Aspirin is still a blockbuster today: in 2010, Aspirin generated €766m in sales for Bayer. For a long time, Aspirin is however no more protected by patent. This makes Aspirin quite special, and probably the antithesis of the common story of modern drugs which generate huge profits during the short life-time of  patent protection, before being overthrown by generic rivals. In addition, Aspirin lost rapidly its trademark protection. “During the first world war, explains the FT, the company’s trademarks – Bayer and Aspirin – were expropriated in the US, France, the UK and much of the British Commonwealth, who were allies against Germany“. The company nevertheless managed to get back the protection of “Bayer” – in the US, not until 1994 apparently. This made it possible to get a trademark protection for the combined words “Bayer Aspirin”. Aspirin however remains a leading illustration of a trademark which, due to its success, lost protection when it became the generic word to refer to the product itself.

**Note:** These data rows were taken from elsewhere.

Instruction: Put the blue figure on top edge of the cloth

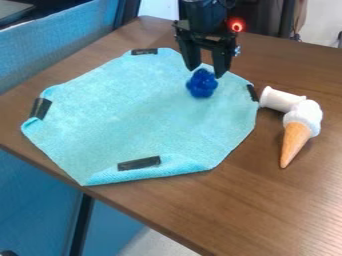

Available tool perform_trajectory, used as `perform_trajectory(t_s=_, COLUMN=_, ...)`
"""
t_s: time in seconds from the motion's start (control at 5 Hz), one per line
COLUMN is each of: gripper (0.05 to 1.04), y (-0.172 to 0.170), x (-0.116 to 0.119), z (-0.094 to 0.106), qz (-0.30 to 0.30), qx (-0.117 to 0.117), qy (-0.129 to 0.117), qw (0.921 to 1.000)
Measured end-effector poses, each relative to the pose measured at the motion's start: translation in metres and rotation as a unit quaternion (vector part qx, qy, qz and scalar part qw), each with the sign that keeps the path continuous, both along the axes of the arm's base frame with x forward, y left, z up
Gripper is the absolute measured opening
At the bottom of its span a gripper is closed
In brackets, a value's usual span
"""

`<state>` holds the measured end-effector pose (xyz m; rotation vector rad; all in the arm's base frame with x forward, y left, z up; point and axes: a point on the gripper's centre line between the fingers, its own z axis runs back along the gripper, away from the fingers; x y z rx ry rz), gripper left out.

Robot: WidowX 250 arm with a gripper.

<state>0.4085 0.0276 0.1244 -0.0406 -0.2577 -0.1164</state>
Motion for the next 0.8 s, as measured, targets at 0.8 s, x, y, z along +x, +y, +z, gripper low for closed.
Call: perform_trajectory(t_s=0.8, gripper=0.999, y=0.057, x=-0.055, z=0.069, qz=-0.020, qx=0.015, qy=-0.003, qw=0.9997)
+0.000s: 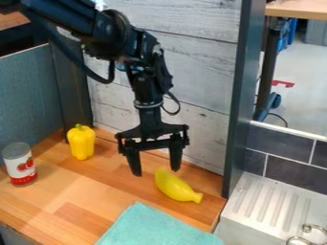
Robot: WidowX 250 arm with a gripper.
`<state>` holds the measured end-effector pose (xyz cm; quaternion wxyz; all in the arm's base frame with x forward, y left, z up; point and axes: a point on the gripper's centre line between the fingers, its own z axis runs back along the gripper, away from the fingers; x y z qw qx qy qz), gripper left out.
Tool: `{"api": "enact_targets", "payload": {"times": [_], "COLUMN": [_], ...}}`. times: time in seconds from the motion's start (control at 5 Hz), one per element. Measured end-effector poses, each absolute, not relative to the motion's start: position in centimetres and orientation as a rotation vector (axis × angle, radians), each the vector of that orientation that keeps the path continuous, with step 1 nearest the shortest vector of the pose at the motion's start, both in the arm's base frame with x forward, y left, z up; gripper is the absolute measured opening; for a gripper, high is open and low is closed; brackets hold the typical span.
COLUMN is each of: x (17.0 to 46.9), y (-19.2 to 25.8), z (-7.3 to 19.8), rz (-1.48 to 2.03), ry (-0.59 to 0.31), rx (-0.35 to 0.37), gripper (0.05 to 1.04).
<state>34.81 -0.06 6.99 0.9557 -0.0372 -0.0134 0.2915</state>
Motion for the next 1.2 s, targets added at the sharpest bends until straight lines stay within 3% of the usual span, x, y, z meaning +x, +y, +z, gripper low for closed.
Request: {"api": "enact_targets", "payload": {"times": [0.4,1.0,1.2], "x": [37.2,38.3,38.6], "y": [-1.1,-1.0,-1.3], "z": [5.0,1.0,0.7], "rz": [0.642,0.764,0.773], "ry": [-0.019,0.02,0.031], "rx": [-0.046,0.042,0.051], "gripper": [1.001,0.964,0.666]}}
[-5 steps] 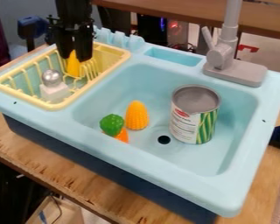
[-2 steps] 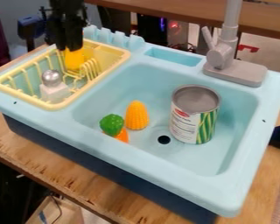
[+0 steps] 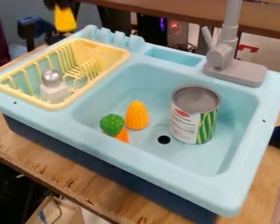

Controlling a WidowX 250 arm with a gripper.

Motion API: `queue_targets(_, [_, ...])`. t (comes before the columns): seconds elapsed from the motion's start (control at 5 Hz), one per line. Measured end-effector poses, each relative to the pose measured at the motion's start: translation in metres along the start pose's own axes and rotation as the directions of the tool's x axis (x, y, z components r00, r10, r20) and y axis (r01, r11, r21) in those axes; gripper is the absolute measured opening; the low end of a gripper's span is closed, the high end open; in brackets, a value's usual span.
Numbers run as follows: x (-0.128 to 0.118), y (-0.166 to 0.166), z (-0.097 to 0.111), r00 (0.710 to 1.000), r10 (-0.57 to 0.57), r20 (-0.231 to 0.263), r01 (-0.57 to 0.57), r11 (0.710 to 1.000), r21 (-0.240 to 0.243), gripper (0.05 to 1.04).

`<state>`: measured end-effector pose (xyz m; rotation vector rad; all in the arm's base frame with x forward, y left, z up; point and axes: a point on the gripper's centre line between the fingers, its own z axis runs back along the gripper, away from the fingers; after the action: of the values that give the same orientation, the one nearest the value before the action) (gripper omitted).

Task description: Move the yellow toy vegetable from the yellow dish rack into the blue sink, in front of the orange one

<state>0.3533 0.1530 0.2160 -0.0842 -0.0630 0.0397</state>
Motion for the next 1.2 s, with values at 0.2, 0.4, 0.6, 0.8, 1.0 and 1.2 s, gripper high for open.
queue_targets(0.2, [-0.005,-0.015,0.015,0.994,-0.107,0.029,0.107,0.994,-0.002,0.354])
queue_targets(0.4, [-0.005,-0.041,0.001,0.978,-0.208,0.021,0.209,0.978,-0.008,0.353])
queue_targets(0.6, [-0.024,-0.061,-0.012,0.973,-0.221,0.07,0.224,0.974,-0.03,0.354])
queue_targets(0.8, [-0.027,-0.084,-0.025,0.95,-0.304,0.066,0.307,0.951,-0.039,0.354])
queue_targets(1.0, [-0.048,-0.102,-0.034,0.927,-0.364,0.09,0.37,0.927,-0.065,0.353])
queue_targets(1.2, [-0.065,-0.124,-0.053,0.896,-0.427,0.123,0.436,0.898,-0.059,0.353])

In the FT article, the following reasons are put forward to explain the lasting success of Bayer Aspirin despite the loss of IP protection: on top of the consistent investment in getting back some form of trademark protection, the regular expansion of aspirin’s medicinal uses (it is now approved to protect against repeat heart attacks and strokes; see the promotion on a US website under the (trademarked) motto “Expect Wonders” here), the periodic reformulations (from tablets to powder, and its association with other ingredients as in Cafiaspirina, where it is mixed with caffeine) and the intensive marketing of the product.

 

The mark "CAFIASPIRINA" is a fanciful combination of the Spanish words for "caffeine" and "aspirin"

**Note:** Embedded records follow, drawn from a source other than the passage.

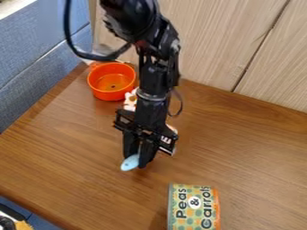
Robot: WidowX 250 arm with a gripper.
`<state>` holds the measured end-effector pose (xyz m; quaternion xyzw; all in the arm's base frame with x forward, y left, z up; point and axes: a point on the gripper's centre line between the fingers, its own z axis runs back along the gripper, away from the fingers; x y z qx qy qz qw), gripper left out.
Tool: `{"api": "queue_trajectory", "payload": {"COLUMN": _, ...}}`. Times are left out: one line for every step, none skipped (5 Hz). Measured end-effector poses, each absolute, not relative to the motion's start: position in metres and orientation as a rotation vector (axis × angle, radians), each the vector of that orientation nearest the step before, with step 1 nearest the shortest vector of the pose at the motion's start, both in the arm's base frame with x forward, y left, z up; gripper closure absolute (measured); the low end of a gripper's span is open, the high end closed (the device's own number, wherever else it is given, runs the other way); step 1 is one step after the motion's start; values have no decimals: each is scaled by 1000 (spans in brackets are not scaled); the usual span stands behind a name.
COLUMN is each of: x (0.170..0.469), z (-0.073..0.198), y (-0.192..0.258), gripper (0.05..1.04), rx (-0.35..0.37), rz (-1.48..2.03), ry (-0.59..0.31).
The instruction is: Move the blue spatula and place in between the tin and the doll.
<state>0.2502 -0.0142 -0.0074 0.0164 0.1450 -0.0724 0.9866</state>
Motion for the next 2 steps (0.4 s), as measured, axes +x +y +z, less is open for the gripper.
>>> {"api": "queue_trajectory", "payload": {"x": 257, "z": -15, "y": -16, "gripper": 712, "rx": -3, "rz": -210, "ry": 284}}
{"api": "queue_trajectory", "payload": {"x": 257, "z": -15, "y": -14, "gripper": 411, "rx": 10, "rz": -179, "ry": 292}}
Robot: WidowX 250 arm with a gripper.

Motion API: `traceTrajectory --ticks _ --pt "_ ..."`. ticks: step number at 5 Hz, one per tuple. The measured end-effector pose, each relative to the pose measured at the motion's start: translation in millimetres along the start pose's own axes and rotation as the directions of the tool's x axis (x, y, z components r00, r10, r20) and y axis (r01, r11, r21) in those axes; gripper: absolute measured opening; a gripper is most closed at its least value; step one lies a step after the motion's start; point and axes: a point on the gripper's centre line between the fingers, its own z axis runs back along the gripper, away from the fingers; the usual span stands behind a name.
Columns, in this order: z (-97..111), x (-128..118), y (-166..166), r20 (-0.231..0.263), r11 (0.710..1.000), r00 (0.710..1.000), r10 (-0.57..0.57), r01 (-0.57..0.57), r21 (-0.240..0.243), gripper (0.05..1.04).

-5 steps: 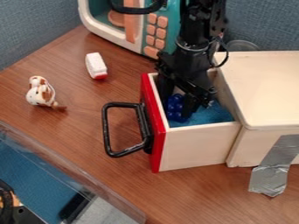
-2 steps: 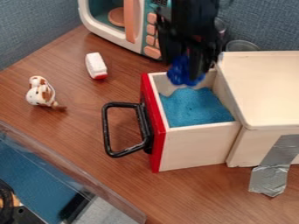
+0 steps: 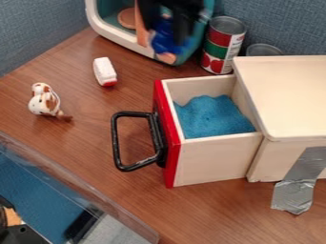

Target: Take the blue object out of drawer and put between the white objects on the table

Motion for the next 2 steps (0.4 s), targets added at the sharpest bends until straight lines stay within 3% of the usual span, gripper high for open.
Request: traceTrajectory --ticks 1,2 --pt "4.9 -12.4 42.2 0.0 0.993 0.993 0.118 -0.118 0.029 0.728" --pt "-15.0 -18.5 68.5 -0.06 0.978 0.977 0.206 -0.205 0.034 0.728"
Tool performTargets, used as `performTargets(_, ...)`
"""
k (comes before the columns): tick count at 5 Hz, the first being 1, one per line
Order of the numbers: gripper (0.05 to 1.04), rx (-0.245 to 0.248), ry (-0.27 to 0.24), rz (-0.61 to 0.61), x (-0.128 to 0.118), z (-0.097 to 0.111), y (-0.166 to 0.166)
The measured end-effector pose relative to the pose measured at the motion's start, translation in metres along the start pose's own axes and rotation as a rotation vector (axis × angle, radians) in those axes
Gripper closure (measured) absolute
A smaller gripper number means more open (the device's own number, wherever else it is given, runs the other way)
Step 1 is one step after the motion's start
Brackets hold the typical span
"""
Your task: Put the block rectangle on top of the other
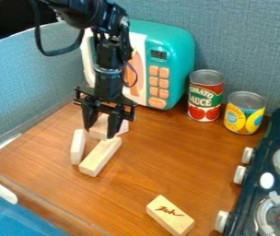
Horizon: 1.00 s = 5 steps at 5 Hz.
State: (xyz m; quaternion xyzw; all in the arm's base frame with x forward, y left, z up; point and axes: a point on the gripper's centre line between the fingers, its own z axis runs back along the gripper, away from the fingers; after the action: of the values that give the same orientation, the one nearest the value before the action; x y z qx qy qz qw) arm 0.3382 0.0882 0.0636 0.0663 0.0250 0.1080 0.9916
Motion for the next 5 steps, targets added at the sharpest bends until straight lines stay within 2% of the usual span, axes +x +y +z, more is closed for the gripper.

Aspirin has  inspired some imaginative advertisers, for instance in Brazil — an ‘ex-wife’s lawyer’ might indeed be an explosive combination of aspirin and caffeine, not clear however how it could alleviate  migraine… Interestingly, Bayer also commercialised Heroin as a branded cough remedy around 1900, as shown in the old black and white ad. Heroin is probably the opposite example of a remedy which is also a poison.

 

The whole story of aspirin is probably more relevant for students in management than in law — it shows that intellectual property protection is not always the key factor for success. (But there are counter-examples, where the adequate management of an IP portfolio has made it possible to extent a product’s success over time; also, Bayer has invested heavily in protecting its trademarks even after they were expropriated and/or became generic).

This post is thus more addressed to Paul Belleflamme’s students at the Louvain School of Management who could find the keys for market success beyond the legal tools…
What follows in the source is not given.